*Data records*.

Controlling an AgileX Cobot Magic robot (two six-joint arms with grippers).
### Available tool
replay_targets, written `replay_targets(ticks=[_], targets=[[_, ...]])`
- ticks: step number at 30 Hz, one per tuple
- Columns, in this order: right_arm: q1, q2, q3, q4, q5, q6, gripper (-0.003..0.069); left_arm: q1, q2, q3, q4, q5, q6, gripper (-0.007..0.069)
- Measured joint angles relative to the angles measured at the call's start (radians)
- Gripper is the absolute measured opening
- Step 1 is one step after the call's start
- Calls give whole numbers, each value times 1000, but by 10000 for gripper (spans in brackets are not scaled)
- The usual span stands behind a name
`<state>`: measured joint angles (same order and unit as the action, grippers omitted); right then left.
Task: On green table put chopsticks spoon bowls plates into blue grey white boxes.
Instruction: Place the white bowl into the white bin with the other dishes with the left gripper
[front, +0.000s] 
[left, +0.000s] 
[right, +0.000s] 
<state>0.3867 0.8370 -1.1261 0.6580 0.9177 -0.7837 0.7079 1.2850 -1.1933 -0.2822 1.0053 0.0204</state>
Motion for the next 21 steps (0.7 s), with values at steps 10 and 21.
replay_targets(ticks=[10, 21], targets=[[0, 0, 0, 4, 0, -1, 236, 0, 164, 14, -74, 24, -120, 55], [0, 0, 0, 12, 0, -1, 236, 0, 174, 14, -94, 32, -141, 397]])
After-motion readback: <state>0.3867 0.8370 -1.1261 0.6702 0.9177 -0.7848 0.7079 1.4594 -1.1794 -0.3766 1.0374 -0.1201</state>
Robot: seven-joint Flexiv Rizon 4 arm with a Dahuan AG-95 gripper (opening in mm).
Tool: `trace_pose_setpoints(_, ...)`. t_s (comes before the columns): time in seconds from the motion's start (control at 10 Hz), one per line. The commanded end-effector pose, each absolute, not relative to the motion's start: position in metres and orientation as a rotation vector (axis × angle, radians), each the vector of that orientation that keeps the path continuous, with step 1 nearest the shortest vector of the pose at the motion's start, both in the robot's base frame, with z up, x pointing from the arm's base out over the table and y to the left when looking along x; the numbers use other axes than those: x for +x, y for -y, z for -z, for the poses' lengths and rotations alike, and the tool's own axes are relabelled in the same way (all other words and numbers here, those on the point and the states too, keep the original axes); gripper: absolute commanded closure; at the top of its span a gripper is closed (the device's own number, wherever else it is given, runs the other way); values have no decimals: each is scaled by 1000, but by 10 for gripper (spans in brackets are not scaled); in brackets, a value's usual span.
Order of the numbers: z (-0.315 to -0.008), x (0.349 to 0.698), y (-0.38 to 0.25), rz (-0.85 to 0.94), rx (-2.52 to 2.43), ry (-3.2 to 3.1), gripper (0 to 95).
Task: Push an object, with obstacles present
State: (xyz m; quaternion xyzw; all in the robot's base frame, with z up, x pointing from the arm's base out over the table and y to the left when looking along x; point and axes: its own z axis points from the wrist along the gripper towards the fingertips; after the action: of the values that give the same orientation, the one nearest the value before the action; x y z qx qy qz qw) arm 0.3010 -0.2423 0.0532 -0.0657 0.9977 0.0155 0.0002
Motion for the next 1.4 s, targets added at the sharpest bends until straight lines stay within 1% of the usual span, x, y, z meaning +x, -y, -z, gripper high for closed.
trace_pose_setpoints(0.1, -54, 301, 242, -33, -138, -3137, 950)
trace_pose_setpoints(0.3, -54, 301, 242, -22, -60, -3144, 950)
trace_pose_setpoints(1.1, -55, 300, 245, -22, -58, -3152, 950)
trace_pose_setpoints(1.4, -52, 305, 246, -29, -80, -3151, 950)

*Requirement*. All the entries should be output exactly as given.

*Answer for this exercise*.
Controlling an AgileX Cobot Magic robot (two six-joint arms with grippers).
### Available tool
replay_targets, written `replay_targets(ticks=[_], targets=[[_, ...]])`
- ticks: step number at 30 Hz, one per tuple
- Columns, in this order: right_arm: q1, q2, q3, q4, q5, q6, gripper (-0.003..0.069); left_arm: q1, q2, q3, q4, q5, q6, gripper (-0.007..0.069)
- Measured joint angles relative to the angles measured at the call's start (radians)
- Gripper is the absolute measured opening
- Step 1 is one step after the call's start
- Calls give whole numbers, each value times 1000, but by 10000 for gripper (spans in brackets are not scaled)
- The usual span stands behind a name
`<state>`: measured joint angles (same order and unit as the action, grippers omitted); right then left.
Task: On green table put chopsticks spoon bowls plates into blue grey white boxes.
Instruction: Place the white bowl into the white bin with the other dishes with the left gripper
[front, +0.000s] 
[left, +0.000s] 
[right, +0.000s] 
<state>0.3867 0.8370 -1.1261 0.6580 0.9177 -0.7837 0.7079 1.2850 -1.1933 -0.2822 1.0053 0.0204</state>
Motion for the next 21 steps (0.7 s), with values at steps 10 and 21.
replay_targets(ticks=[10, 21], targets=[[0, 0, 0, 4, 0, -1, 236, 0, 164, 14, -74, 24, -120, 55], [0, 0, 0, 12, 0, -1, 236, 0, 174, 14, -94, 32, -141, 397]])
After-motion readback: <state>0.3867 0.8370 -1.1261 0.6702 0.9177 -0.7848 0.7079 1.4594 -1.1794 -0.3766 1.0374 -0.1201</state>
Robot: seven-joint Flexiv Rizon 4 arm with a Dahuan AG-95 gripper (opening in mm).
Tool: `trace_pose_setpoints(_, ...)`. t_s (comes before the columns): time in seconds from the motion's start (control at 10 Hz), one per line. The commanded end-effector pose, each absolute, not relative to the motion's start: position in metres and orientation as a rotation vector (axis × angle, radians), each the vector of that orientation that keeps the path continuous, with step 1 nearest the shortest vector of the pose at the motion's start, both in the robot's base frame, with z up, x pointing from the arm's base out over the table and y to the left when looking along x; the numbers use other axes than those: x for +x, y for -y, z for -z, for the poses' lengths and rotations alike, and the tool's own axes are relabelled in the same way (all other words and numbers here, those on the point and the states too, keep the original axes); gripper: absolute commanded closure; at the top of its span a gripper is closed (the device's own number, wherever else it is given, runs the other way); values have no decimals: each is scaled by 1000, but by 10 for gripper (spans in brackets are not scaled); in brackets, a value's usual span.
Order of the numbers: z (-0.315 to -0.008), x (0.349 to 0.698), y (-0.38 to 0.25), rz (-0.85 to 0.94), rx (-2.52 to 2.43), ry (-3.2 to 3.1), gripper (0 to 95).
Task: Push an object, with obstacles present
State: (xyz m; quaternion xyzw; all in the robot's base frame, with z up, x pointing from the arm's base out over the table and y to the left when looking along x; point and axes: its own z axis points from the wrist along the gripper towards the fingertips; after the action: of the values that give the same orientation, the one nearest the value before the action; x y z qx qy qz qw) arm 0.3010 -0.2423 0.0532 -0.0657 0.9977 0.0155 0.0002
Motion for the next 1.4 s, targets added at the sharpest bends until straight lines stay within 1% of the usual span, x, y, z meaning +x, -y, -z, gripper high for closed.
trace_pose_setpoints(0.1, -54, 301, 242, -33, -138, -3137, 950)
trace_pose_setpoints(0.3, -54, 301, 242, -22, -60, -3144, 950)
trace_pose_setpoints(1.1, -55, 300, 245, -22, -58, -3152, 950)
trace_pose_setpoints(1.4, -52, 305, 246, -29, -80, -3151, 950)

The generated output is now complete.